表1.金属离子及化学试剂对重组β-N-乙酰葡糖胺酶HJ5nag活力的影响

5、纯化的重组β-N-乙酰葡糖胺酶HJ5nag对底物的降解：

在pH6及45℃下，重组β-N-乙酰葡糖胺酶HJ5nag对pNP-GlcNAc、pNP-GalNAc、二乙酰壳二糖及四乙酰壳四糖的酶活分别为1773.1U mg^-1、146.0U mg^-1、481.4U mg^-1、445.0Umg^-1，但该酶对几丁质、p-nitrophenyl-α-D-galactopyranoside及p-nitrophenylβ-D-glucopyranoside均无酶活。

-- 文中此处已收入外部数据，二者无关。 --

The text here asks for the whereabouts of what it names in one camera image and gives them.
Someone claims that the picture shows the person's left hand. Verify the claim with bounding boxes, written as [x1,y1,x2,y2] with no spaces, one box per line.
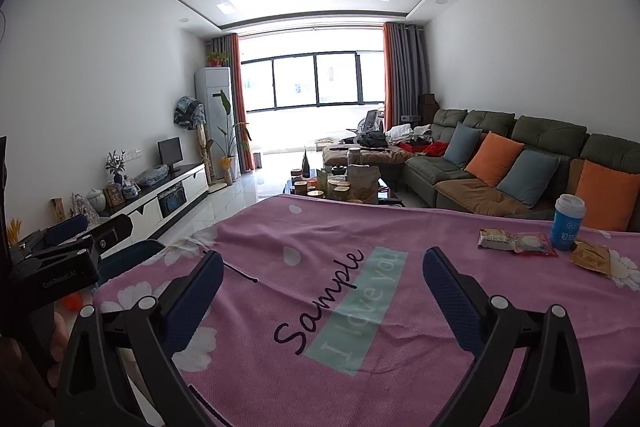
[51,309,71,352]

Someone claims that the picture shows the office chair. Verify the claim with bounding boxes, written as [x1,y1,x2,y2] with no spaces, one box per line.
[357,108,386,133]

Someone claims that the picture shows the group of glass jars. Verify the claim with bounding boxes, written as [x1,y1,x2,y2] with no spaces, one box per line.
[292,177,351,199]

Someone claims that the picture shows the white standing air conditioner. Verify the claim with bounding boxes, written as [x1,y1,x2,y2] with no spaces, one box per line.
[195,67,235,181]

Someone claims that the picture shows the kraft paper packet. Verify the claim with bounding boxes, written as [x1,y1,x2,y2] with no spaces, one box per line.
[569,239,614,279]

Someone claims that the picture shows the black clothes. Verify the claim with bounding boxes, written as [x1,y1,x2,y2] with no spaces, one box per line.
[355,131,389,148]

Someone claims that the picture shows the white clothes pile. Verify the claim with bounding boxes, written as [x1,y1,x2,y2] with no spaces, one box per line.
[387,123,434,143]

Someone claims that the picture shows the cloth-covered standing fan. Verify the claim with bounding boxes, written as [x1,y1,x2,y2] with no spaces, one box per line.
[173,96,207,162]

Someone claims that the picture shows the plant in blue vase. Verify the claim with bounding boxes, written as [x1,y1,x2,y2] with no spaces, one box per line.
[104,150,127,186]

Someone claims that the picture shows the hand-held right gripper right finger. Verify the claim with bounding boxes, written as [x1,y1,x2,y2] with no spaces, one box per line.
[422,247,591,427]

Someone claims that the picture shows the brown snack packet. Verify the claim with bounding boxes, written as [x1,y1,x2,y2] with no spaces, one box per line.
[477,228,519,252]

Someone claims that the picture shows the brown ottoman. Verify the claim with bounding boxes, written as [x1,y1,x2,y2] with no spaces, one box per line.
[322,143,417,168]

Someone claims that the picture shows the plastic-wrapped bundle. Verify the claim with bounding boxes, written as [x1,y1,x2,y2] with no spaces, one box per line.
[135,164,169,188]

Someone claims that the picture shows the orange cushion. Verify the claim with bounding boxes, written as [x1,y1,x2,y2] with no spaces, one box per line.
[570,159,640,233]
[464,131,525,188]

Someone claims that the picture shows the dark wooden cabinet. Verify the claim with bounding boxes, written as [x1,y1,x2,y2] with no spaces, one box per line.
[418,93,439,124]

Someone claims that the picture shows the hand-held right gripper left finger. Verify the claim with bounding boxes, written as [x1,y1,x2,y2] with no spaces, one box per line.
[56,251,225,427]

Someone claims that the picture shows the pink floral blanket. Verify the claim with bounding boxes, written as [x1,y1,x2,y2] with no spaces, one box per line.
[92,193,640,427]

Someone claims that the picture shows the white and black TV cabinet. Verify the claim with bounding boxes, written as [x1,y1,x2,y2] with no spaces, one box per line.
[75,163,209,239]

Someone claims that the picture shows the large window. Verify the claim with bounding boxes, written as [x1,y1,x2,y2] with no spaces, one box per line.
[239,51,387,114]

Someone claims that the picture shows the blue cup with white lid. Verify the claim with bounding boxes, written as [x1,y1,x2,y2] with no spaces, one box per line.
[550,193,586,252]

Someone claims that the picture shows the black monitor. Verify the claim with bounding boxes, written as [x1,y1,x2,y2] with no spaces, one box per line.
[157,137,184,173]

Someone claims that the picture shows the black glass coffee table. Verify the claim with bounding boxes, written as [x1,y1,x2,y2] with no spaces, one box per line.
[282,174,404,208]

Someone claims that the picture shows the clear snack packet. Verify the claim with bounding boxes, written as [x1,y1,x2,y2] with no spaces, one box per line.
[512,232,559,257]

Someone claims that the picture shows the grey and orange curtain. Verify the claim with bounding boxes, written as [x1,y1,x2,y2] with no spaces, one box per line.
[210,33,249,176]
[382,22,429,134]

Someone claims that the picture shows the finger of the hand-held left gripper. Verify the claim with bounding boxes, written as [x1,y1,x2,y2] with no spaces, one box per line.
[22,214,90,254]
[89,214,134,259]

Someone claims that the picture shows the kraft paper snack bag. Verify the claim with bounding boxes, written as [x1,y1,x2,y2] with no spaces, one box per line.
[346,164,382,203]

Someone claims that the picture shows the wooden plaque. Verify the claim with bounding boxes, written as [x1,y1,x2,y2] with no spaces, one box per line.
[50,198,69,228]

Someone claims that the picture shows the green and brown sofa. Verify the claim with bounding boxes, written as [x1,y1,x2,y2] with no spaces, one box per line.
[402,108,640,234]

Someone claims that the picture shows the blue cushion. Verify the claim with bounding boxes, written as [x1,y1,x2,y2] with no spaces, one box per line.
[496,149,561,209]
[442,123,482,168]

6、纯化的重组β-N-乙酰葡糖胺酶HJ5nag水解几丁寡糖的产物分析：

产物分析反应体系含80μL0.5％(w/v)的几丁寡糖和80μL纯酶液，在pH6及37℃下，反应6h。采用薄层层析法进行产物分析，薄层层析法步骤如下：

(1)配制展开剂(冰醋酸、双蒸水、正丁醇体积比为1：1：2，配制适量)倒入展开槽，静置约30min；

(2)将硅胶板放于110℃烘箱活化30min，冷却后划线，点样(每次0.5μL，吹干，共点3次)；

(3)将点样的一端硅胶板朝下放入展开槽，点样点不可没入展开剂；

(4)待展开剂到硅胶板上沿1.5cm时，取出硅胶板，吹干，再展一次；

(5)第二次展开结束后，硅胶板直接浸入适量显色剂(1g二苯胺溶入50ml丙酮，溶解后加1ml苯胺及5ml85％的磷酸，混匀，现用现配)；

(6)几秒后，立即取出硅胶板并放入90℃烘箱10-15min，使斑点显色

结果表明，HJ5nag可将二乙酰壳二糖及四乙酰壳四糖水解为N-乙酰-D-胺基葡萄糖单糖(图7)。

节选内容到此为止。